WHAT IS EXPECTED:
Nothing but the pictures should go missing; return all the entries below exactly.

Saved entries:

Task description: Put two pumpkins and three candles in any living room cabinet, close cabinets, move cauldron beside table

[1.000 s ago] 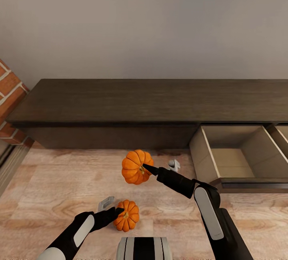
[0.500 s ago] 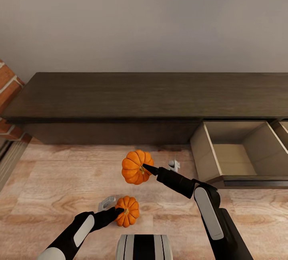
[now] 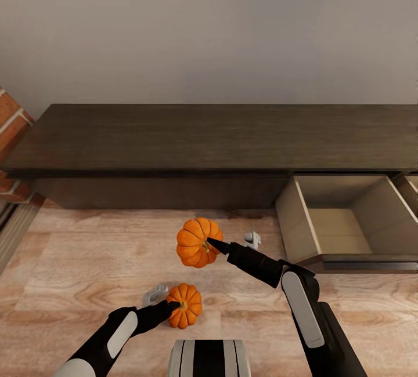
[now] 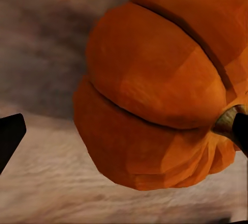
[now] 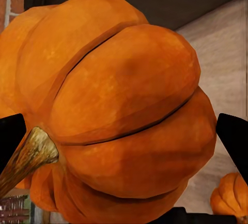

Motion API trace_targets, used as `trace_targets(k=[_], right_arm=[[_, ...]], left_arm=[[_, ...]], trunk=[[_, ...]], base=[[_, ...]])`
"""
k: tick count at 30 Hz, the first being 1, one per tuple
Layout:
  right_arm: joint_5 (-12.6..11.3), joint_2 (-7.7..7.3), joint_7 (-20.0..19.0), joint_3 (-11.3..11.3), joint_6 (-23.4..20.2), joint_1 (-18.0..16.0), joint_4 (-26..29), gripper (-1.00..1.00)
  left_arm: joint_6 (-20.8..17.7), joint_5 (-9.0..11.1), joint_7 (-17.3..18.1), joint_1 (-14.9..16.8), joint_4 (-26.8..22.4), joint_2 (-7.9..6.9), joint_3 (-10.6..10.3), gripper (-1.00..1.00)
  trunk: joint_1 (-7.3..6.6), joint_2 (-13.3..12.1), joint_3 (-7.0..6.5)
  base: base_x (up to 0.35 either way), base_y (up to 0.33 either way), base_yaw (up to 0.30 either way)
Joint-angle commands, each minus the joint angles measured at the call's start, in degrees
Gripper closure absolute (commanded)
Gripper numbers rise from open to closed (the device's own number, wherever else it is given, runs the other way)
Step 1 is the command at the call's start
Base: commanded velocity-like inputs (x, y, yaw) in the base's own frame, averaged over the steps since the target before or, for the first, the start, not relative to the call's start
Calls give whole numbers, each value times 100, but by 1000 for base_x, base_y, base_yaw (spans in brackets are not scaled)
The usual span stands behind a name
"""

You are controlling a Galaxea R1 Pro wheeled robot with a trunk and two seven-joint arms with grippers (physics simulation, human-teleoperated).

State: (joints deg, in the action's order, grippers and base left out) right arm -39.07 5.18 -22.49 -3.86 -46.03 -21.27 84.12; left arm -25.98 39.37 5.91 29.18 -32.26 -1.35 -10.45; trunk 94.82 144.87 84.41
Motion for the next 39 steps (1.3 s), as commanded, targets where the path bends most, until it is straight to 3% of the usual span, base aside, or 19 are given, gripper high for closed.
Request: trace_targets(k=[1, 6, 10, 18, 21, 39], right_arm=[[-13, 0, 4, -1, -3, 0, 0, 100], [-13, 1, 7, -1, -3, 0, -1, 100], [-13, 1, 7, -2, -3, 0, -1, 100], [-13, 1, 7, -2, -3, 0, -1, 100], [-13, 1, 8, -6, -3, 0, -1, 100], [-13, 1, 8, -10, -3, 0, -1, 100]], left_arm=[[-4, 1, -1, 0, 0, -7, -1, -100], [-9, 1, 5, 0, 0, -21, -1, -100], [-5, 1, 6, 0, 0, -31, -1, -100], [-4, 1, 6, 0, 0, -35, -1, -100], [-4, 1, 6, 0, 0, -32, -1, -100], [5, 1, 14, 0, 0, -39, 6, -100]], trunk=[[0, 0, 0], [0, 0, 0], [10, 5, 89], [10, 5, 89], [18, 9, 155], [18, 9, 155]], base=[[0, -75, 0], [0, -24, 0], [0, -3, 0], [0, 0, 0], [0, 0, 0], [0, -48, 0]])
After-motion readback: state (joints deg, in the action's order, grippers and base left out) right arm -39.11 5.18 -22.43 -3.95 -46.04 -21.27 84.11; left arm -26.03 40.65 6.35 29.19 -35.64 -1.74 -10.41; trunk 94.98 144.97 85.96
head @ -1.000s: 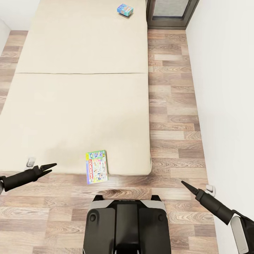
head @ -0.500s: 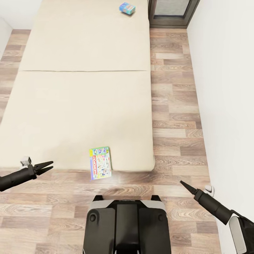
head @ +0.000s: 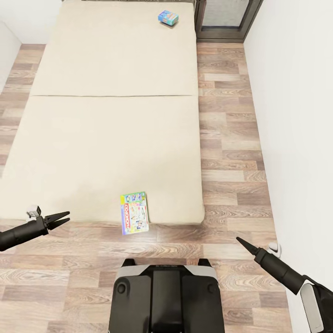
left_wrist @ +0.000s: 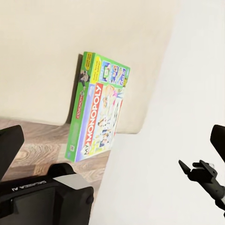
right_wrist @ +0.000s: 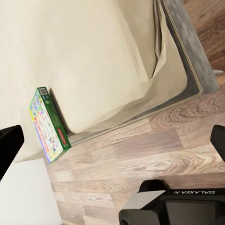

SOLUTION TO THIS PROBLEM:
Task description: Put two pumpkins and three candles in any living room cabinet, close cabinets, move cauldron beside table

[1.000 s ago] 
[0.500 s ago] 
[now] 
[now] 
[now] 

Motion API trace_targets, used as `trace_targets(k=[_], right_arm=[[_, ...]], left_arm=[[_, ...]], trunk=[[_, ...]], base=[[_, ...]])`
"""
k: tick count at 30 Hz, the first being 1, one per tuple
Layout:
  right_arm: joint_5 (-12.6..11.3), joint_2 (-7.7..7.3), joint_7 (-20.0..19.0), joint_3 (-11.3..11.3), joint_6 (-23.4..20.2), joint_1 (-18.0..16.0), joint_4 (-26..29), gripper (-1.00..1.00)
  left_arm: joint_6 (-20.8..17.7), joint_5 (-9.0..11.1), joint_7 (-17.3..18.1), joint_1 (-14.9..16.8), joint_4 (-26.8..22.4), joint_2 (-7.9..6.9), joint_3 (-10.6..10.3), gripper (-1.00..1.00)
  trunk: joint_1 (-7.3..6.6), joint_2 (-13.3..12.1), joint_3 (-7.0..6.5)
  base: base_x (up to 0.35 either way), base_y (up to 0.33 either way), base_yaw (up to 0.30 either way)
Joint-angle commands, each minus the joint angles measured at the call's start, in degrees
Gripper closure absolute (commanded)
Gripper numbers rise from open to closed (the device's own number, wherever else it is given, runs the other way)
Step 1 is the command at the call's start
Base: commanded velocity-like inputs (x, y, yaw) in the base's own frame, averaged over the steps since the target before or, for the first, the start, not relative to the call's start
Calls give whole numbers, each value times 100, but by 1000 for base_x, base_y, base_yaw (spans in brackets are not scaled)
The usual span stands behind a name
"""

You are controlling a Galaxea R1 Pro wheeled robot with a trunk and two seven-joint arms with grippers (physics simulation, human-teleoperated).

State: (joints deg, in the action's order, grippers and base left out) right arm -39.07 5.18 -22.49 -3.86 -46.03 -21.27 84.12; left arm -25.98 39.37 5.91 29.18 -32.26 -1.35 -10.45; trunk 94.82 144.87 84.41
Motion for the next 39 steps (1.3 s), as commanded, targets where the path bends most, until it is straight to 3% of the usual span, base aside, or 19 are given, gripper high for closed.
Request: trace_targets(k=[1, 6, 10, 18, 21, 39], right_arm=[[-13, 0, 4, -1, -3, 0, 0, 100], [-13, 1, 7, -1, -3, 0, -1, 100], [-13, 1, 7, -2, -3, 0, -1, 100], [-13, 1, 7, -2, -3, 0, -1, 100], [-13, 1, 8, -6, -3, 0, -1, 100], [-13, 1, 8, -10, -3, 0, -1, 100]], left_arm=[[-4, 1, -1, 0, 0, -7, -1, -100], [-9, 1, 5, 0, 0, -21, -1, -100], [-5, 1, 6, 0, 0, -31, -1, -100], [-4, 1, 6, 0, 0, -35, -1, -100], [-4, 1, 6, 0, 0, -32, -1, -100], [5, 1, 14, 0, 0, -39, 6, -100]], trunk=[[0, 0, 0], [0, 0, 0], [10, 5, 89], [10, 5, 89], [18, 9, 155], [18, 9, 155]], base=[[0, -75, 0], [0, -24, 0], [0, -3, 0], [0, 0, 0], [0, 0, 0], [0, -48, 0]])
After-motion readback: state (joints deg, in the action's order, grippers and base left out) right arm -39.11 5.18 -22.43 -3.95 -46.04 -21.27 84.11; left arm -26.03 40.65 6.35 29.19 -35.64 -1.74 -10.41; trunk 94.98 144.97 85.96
head @ -1.000s: 
head @ -0.500s: 
head @ +0.000s: 
left_wrist @ +0.000s: 
right_wrist @ +0.000s: 

The exercise concludes with that.